While yesterday’s decision does not signal the death knell of facial recognition or other biometrics, it shows that certain market forces will constrain and restrict adoption of facial recognition over the next two to three years, including:

  • Increased regulatory scrutiny of facial recognition. In the US, legislation governing the collection and storage of biometric data has been largely done at the state level. In early 2020, Facebook agreed to a $550 million settlement arising from a class-action lawsuit based on Facebook’s collection of biometric data with user consent relating to Illinois’ 2008 Biometric Information Protection Act. This is in addition to other fines Facebook has paid to the Federal Trade Commission over the last three years. This week, Australian regulators also found that Clearview AI violated privacy laws related to facial recognition, which follows a ban from Canada and other US cities against using Clearview. These moves indicate that regulators are wise to facial recognition abuses and will likely be more aggressive in enforcing abuses of biometric data collection, either through new regulations or via litigation and fines against existing regulations. If your firm is currently collecting biometric data, now is a good time to assess your collection and consent procedures to ensure that your practices do not put your organization at risk with regulators.

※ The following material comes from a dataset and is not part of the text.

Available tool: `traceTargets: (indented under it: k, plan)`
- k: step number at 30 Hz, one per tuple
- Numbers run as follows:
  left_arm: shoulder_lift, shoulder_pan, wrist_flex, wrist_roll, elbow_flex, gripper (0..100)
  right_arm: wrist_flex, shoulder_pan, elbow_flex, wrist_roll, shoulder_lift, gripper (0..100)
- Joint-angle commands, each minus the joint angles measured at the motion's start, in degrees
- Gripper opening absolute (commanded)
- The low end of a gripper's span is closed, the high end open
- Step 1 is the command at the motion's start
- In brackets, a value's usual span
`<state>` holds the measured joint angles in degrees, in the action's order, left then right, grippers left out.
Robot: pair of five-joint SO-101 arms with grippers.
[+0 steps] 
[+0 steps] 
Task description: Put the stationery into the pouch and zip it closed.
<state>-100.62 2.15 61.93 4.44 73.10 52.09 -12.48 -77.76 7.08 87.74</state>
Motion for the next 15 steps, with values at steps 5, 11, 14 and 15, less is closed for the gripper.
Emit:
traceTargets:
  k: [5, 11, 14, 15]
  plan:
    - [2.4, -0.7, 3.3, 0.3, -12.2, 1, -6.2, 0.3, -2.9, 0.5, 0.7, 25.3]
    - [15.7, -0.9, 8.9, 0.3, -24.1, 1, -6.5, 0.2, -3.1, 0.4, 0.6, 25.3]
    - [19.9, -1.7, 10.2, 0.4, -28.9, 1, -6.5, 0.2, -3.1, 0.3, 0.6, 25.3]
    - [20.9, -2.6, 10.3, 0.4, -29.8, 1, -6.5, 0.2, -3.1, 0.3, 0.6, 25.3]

  • Increased demands for user acceptance and regulations around acceptable usage. This announcement is raising awareness about facial recognition in users’ posts containing pictures and videos and will lead to users demanding more transparency from facial technology providers and organizations that use facial recognition. Many solutions provide decent protection of biometric data: They do not centrally store facial or fingerprint images; instead, they compare parameters of the image captured at recognition/authentication time with parameters of the image captured at registration time with end-to-end encryption. This approach, along with explicitly required user consent for specific use cases (e.g., tagging of posts, identity verification, authentication, etc.) of facial recognition and biometrics, will become the norm, not the exception, going forward.

Organizations considering collecting biometric data must adhere to privacy-by-design approaches and provide proper disclosure (including use cases for biometrics), consent, and opt-out requirements, as well as pay attention to this increasingly complex legislative environment to ensure that they carry out biometric data collection and retention in accordance with these emerging laws.